Retrieval
How Memax finds the right context — semantic search, hybrid ranking, reranking, and the retrieval pipeline.
Retrieval is the core of Memax. When an agent asks "how does auth work?", Memax needs to find the most relevant pieces of knowledge from potentially thousands of memories.
Retrieval pipeline
Query → Embed → Vector Search → Rerank → Filter → Return- Embed — the query is embedded into a vector using Voyage AI
- Vector Search — pgvector finds the top-N most similar chunks using cosine similarity
- Rerank — Cohere Rerank scores each candidate for relevance to the original query
- Filter — boundary enforcement, deduplication, and hub scoping
- Return — ranked results with relevance scores
Precision over recall
Memax optimizes for precision over recall. Returning irrelevant context is worse than returning nothing — it wastes the agent's context window and can lead to hallucinations.
This means:
- Results below a relevance threshold are dropped, not returned
- A query that doesn't match anything returns an empty set, not "close enough" results
- Fewer, highly relevant results beat many loosely related ones
Semantic vs. keyword search
memax recall uses semantic search — it finds content by meaning, not just keyword matching.
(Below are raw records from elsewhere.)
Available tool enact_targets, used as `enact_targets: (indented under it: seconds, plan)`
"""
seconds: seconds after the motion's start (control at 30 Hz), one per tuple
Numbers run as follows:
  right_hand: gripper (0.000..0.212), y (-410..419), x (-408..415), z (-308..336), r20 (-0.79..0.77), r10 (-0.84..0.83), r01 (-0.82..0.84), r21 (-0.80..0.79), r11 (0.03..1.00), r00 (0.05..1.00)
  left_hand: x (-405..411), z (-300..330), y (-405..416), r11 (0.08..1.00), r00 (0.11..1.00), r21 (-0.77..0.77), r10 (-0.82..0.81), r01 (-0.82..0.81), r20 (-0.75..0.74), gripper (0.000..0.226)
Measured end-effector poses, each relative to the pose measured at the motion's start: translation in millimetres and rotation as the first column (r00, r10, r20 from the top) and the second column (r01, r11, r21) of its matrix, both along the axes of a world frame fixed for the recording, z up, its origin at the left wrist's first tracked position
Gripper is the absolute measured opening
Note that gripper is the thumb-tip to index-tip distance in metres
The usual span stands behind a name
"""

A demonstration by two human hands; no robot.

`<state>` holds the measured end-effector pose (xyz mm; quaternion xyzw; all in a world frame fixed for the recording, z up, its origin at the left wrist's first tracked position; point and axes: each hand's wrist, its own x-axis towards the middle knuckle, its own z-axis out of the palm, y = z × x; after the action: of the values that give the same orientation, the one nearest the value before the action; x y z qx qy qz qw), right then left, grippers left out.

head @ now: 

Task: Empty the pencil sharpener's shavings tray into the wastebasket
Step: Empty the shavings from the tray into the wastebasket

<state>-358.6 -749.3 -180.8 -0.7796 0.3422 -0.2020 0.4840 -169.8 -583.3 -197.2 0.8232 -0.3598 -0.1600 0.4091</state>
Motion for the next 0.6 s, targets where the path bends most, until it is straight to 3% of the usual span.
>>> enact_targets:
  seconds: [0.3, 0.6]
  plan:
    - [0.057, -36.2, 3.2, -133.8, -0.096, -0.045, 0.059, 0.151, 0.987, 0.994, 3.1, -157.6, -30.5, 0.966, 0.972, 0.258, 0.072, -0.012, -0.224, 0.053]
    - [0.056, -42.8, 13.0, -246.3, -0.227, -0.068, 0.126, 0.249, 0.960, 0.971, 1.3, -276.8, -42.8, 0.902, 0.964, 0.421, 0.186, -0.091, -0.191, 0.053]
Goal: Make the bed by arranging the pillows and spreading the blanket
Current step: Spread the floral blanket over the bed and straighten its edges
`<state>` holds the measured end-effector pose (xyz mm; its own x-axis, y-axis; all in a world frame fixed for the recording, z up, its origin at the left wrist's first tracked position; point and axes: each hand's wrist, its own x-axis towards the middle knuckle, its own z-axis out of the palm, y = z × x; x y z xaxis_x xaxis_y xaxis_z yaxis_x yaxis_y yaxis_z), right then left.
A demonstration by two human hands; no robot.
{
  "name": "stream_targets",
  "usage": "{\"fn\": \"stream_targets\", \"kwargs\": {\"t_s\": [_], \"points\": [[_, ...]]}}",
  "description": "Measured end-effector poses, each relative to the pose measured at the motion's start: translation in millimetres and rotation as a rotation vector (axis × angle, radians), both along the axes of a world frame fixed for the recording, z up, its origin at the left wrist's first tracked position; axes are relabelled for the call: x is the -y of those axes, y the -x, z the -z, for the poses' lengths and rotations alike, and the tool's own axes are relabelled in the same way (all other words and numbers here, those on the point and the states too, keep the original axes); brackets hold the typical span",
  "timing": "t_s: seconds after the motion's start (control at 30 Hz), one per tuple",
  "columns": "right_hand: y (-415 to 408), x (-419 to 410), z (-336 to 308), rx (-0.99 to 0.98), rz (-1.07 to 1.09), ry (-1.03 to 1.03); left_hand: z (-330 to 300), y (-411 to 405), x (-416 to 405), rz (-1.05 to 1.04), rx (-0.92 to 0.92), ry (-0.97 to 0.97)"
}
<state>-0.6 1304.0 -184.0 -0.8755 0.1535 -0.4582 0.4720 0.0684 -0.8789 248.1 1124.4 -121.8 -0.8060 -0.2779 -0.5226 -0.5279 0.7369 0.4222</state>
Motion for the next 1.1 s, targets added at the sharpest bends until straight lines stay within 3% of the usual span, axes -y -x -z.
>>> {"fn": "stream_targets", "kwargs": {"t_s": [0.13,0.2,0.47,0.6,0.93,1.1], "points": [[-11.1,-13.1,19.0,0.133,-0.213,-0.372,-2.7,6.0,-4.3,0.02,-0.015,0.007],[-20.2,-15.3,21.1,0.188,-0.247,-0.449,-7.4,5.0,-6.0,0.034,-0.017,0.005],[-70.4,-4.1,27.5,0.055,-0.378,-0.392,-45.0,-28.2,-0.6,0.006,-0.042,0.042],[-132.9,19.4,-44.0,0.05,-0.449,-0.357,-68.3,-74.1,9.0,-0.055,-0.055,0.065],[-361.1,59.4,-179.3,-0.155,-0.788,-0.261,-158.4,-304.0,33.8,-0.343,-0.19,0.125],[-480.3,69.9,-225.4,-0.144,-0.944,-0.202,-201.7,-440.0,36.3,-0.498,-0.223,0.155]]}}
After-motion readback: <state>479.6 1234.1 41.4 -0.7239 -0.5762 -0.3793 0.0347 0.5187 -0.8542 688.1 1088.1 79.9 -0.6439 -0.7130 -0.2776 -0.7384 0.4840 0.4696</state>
# These all find the same architecture doc:
memax recall "how does the system architecture work?"
memax recall "what's the tech stack?"
memax recall "describe the infrastructure"memax search uses structured filters — categories, tags, dates, and other metadata.
# Find by category
memax search --category decisions
# Find by tag
memax search --tags "auth,security"
# Find recent
memax search --since 7dContext hints
Improve retrieval accuracy by providing context alongside your query:
memax recall "how does auth work?" --hint "working on the login flow"In MCP, agents can pass project_context and hint parameters:
{
"tool": "memax_recall",
"arguments": {
"query": "how does auth work?",
"hint": "debugging a token refresh issue",
"project_context": {
"repo": "github.com/org/app",
"branch": "fix/auth-refresh"
}
}
}Performance
| Metric | Target |
|---|---|
| Recall latency (p95) | < 500ms |
| Embedding time | ~50ms |
| Vector search | ~20ms |
| Reranking | ~200ms |
The retrieval pipeline is designed to never block the user's agent. If any step is slow, it degrades gracefully — returning cached or partial results rather than timing out.